*WORK REQUIRED:*
Would you please return the lines of the entries below starting at the line that has "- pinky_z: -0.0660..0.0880" and ending at the line that has "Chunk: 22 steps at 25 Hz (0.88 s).", both included, exactly as they are?
*** DATA TO PROCESS Section Begins ***
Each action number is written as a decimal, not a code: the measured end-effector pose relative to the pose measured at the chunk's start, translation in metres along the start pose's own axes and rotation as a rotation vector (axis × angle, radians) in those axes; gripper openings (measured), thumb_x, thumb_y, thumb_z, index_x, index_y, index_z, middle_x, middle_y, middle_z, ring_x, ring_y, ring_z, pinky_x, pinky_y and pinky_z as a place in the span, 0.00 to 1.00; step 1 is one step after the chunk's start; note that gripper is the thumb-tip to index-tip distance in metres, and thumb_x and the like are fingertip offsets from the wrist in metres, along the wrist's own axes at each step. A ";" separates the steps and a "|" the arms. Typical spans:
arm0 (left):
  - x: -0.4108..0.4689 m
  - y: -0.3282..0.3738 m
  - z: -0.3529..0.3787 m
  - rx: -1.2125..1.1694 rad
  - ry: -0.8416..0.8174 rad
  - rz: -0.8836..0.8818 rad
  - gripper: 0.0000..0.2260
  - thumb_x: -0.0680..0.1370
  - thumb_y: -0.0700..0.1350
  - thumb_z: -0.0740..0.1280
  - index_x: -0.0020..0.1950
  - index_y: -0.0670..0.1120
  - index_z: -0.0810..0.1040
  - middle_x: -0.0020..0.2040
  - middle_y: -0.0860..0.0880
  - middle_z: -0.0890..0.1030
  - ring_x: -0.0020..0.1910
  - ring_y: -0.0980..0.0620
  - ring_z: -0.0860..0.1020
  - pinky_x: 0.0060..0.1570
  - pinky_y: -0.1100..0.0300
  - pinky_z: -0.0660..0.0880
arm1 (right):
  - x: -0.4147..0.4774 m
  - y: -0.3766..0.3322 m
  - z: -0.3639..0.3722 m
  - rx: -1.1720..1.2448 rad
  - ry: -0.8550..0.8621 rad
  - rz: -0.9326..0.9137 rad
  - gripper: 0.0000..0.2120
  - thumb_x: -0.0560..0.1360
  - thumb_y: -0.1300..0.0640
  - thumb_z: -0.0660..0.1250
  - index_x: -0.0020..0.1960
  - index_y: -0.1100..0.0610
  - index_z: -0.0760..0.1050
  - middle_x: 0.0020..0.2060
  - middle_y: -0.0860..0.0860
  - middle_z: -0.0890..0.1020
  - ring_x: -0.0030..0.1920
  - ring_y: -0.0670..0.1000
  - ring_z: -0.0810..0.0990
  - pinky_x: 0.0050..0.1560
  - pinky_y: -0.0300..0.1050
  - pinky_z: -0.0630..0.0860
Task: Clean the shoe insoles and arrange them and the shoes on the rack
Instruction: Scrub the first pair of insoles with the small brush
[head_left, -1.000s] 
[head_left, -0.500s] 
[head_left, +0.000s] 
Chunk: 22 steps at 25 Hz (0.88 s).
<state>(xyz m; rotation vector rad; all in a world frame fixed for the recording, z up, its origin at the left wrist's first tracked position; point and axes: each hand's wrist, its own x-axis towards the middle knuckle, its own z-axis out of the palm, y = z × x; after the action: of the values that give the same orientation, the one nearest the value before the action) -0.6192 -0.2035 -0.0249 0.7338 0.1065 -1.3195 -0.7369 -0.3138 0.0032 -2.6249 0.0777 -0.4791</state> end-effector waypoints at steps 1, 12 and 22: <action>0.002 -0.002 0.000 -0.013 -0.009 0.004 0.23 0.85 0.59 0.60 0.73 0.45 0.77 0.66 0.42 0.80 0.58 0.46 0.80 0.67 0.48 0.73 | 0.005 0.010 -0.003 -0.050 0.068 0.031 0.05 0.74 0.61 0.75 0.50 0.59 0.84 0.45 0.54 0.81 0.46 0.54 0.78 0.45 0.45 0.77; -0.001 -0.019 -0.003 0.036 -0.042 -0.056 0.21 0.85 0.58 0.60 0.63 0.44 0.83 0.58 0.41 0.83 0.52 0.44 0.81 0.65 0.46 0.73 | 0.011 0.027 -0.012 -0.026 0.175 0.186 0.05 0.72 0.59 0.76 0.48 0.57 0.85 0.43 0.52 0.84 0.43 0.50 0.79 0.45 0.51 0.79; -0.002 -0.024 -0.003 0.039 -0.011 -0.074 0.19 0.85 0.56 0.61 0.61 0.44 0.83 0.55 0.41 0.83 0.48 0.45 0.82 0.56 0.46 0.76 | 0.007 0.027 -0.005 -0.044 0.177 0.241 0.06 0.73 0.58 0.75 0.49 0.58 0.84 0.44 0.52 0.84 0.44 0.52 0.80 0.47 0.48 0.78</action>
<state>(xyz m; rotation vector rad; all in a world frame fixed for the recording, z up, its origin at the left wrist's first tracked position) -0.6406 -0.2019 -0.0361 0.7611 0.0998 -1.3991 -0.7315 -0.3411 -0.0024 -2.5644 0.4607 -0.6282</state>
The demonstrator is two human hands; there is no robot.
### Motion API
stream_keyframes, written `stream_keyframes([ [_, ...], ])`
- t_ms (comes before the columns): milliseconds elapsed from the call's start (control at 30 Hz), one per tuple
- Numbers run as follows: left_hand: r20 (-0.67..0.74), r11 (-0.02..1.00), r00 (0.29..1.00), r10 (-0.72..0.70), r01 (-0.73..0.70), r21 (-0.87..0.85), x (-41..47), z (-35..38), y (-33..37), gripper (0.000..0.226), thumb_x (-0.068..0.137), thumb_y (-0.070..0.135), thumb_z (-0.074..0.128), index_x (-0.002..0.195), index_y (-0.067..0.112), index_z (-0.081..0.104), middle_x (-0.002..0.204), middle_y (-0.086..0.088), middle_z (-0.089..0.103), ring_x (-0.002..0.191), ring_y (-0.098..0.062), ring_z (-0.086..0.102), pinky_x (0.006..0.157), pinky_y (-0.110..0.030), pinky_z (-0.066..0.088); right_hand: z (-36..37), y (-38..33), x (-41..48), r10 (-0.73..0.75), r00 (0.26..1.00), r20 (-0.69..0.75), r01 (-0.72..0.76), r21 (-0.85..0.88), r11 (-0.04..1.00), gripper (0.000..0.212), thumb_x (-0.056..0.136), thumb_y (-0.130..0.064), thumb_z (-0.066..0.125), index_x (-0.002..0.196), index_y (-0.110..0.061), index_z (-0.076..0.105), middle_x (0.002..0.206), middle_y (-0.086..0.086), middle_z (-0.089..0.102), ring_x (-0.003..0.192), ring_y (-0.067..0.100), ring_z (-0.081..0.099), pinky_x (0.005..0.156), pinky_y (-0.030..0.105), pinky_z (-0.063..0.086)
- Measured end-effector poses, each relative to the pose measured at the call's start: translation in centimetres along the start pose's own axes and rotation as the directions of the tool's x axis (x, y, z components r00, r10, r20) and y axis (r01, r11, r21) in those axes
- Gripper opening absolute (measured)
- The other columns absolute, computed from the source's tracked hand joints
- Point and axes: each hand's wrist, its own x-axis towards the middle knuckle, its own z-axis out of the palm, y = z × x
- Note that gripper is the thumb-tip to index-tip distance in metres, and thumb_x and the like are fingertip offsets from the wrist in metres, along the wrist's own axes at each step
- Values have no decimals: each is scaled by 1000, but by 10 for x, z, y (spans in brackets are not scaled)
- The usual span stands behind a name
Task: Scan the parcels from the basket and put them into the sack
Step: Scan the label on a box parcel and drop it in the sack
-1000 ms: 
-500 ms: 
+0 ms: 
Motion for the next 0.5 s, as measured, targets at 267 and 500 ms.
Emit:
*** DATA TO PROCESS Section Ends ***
*YOUR RESPONSE:*
  - pinky_z: -0.0660..0.0880
arm1 (right):
  - x: -0.4147..0.4774 m
  - y: -0.3766..0.3322 m
  - z: -0.3639..0.3722 m
  - rx: -1.1720..1.2448 rad
  - ry: -0.8550..0.8621 rad
  - rz: -0.9326..0.9137 rad
  - gripper: 0.0000..0.2120
  - thumb_x: -0.0560..0.1360
  - thumb_y: -0.1300..0.0640
  - thumb_z: -0.0660..0.1250
  - index_x: -0.0020..0.1960
  - index_y: -0.1100..0.0610
  - index_z: -0.0760..0.1050
  - middle_x: 0.0020..0.2060
  - middle_y: -0.0860..0.0860
  - middle_z: -0.0890..0.1020
  - ring_x: -0.0030..0.1920
  - ring_y: -0.0670..0.1000
  - ring_z: -0.0810..0.0990
  - pinky_x: 0.0050..0.1560
  - pinky_y: -0.0300..0.1050
  - pinky_z: -0.0630..0.0860
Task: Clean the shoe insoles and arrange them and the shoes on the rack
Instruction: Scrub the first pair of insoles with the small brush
[head_left, -1.000s] 
[head_left, -0.500s] 
[head_left, +0.000s] 
Chunk: 22 steps at 25 Hz (0.88 s).

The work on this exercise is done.